Convergence of a sequence of eigenvectors (nonnegative matrix)

Question

Let $A$ be a $n\times n$ matrix with coefficients in $ [0,1] $. Let $ B $ be the matrix filled up only with the value $ \frac{1}{2} $: $$B = \begin{pmatrix} \frac{1}{2} & \dots & \frac{1}{2} \\ \vdots & \ddots & \vdots \\ \frac{1}{2} & \dots & \frac{1}{2} \end{pmatrix}\,.$$ For all $ t \in ]0,1] $ let $ A(t) = tB + (1-t)A $. The matrix $ A(t) $ is primitive for any fixed $ t $. Hence, from the Perron-Frobenius theorem, we have that $ \rho(t) $ (i.e. the spectral radius of the matrix $ A(t) $) is a simple eigenvalue, with the relative eigenvector that can be taken positive (i.e. every component is strictly positive). Let me call it $ x(t) $, choosing it such that $ \|x(t)\|_1 = \rho(t) $ (i.e. the sum of all the components is equal to the spectral radius of the matrix). In this way, I obtain the following properties: \begin{matrix} A(t)x(t) = \rho(t)x(t) \\ \|x(t)\|_1 = \rho(t)\\ x(t) > 0 \end{matrix} My question is: does there exist $ \lim_{t \to 0^+}x(t) $?
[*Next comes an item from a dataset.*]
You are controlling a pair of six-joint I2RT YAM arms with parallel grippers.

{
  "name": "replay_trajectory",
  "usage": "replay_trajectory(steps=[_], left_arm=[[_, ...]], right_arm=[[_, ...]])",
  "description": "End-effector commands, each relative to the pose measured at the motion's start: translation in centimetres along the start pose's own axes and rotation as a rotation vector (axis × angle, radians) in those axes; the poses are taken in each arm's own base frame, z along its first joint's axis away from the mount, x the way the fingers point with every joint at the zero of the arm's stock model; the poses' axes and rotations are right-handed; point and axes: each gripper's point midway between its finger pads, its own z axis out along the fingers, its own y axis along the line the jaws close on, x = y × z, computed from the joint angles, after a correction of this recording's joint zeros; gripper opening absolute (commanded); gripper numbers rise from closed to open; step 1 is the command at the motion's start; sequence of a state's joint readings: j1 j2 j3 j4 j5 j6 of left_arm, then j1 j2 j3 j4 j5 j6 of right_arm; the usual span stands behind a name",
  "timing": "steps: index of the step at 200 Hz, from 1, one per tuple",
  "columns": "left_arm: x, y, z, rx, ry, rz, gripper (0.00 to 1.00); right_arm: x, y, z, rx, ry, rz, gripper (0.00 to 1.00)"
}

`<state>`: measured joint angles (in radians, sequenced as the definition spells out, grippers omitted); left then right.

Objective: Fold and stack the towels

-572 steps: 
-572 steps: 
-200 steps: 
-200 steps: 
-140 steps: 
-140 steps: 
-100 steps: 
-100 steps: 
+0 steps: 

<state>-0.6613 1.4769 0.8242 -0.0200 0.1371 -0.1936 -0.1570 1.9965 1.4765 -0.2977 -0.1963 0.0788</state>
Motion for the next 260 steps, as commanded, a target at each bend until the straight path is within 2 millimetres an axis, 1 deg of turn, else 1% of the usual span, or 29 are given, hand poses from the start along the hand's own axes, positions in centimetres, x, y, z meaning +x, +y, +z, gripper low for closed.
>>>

I have read that spectral radius is continuous with respect to any matrix norm, and then I would have: $ \lim_{t \to 0^+}A(t) = A \Rightarrow \lim_{t \to 0^+}\rho(t) = \rho(0) $. Is it correct?

Anyway, passing to the sequences with $ t = \frac{1}{n} $, I did not succeed in proving that the generated sequence $ x_n = x(\frac{1}{n}) $ is a Cauchy sequence (this fact would imply that $ x_n $ is convergent, because of the sequentially compactness of $ [0,1]^n $).

I think that the better way in order to prove the existence of the limit above is to prove the monotonicity of the components of $ x_n $ using the monotonicity of the coefficients $ a_{ij}(t) $ of $ A(t) $. It is only an idea but I do not know if it works.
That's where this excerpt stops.